Dynamics-Aware Comparison of Learned Reward Functions
Wulfe, Blake, Balakrishna, Ashwin, Ellis, Logan, Mercat, Jean, McAllister, Rowan, Gaidon, Adrien
The ability to learn reward functions plays an important role in enabling the deployment of intelligent agents in the real world. However, comparing reward functions, for example as a means of evaluating reward learning methods, presents a challenge. Reward functions are typically compared by considering the behavior of optimized policies, but this approach conflates deficiencies in the reward function with those of the policy search algorithm used to optimize it. To address this challenge, Gleave et al. (2020) propose the Equivalent-Policy Invariant Comparison (EPIC) distance. EPIC avoids policy optimization, but in doing so requires computing reward values at transitions that may be impossible under the system dynamics. This is problematic for learned reward functions because it entails evaluating them outside of their training distribution, resulting in inaccurate reward values that we show can render EPIC ineffective at comparing rewards.
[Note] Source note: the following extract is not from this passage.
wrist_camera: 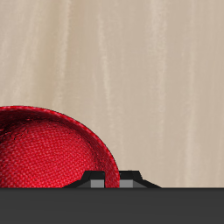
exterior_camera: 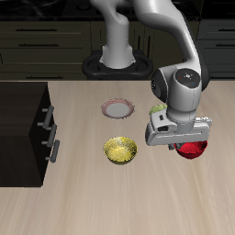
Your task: Place the red bowl on the plate
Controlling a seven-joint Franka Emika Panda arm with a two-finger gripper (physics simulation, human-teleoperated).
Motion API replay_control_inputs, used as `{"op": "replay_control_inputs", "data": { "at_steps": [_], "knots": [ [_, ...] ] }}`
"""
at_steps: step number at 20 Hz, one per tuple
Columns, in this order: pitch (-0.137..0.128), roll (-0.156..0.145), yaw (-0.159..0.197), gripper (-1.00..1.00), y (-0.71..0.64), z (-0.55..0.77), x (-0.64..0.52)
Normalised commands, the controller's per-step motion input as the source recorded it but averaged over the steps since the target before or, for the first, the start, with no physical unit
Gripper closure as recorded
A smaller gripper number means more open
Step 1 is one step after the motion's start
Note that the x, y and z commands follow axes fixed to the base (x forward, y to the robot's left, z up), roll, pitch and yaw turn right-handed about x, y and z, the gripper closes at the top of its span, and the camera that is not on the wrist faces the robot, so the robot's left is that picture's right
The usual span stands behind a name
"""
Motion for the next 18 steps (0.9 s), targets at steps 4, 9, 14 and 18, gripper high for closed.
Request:
{"op": "replay_control_inputs", "data": {
  "at_steps": [4,9,14,18],
  "knots": [
    [-0.024,0.007,0.003,1.00,-0.02,0.07,-0.03],
    [-0.024,0.008,0.013,1.00,0.00,0.14,-0.03],
    [-0.019,-0.017,0.011,1.00,-0.07,0.20,0.01],
    [-0.058,-0.004,0.023,1.00,-0.09,0.27,-0.06]
  ]
}}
To address this problem, we propose the Dynamics-Aware Reward Distance (DARD), a new reward pseudometric. DARD uses an approximate transition model of the environment to transform reward functions into a form that allows for comparisons that are invariant to reward shaping while only evaluating reward functions on transitions close to their training distribution. Experiments in simulated physical domains demonstrate that DARD enables reliable reward comparisons without policy optimization and is significantly more predictive than baseline methods of downstream policy performance when dealing with learned reward functions.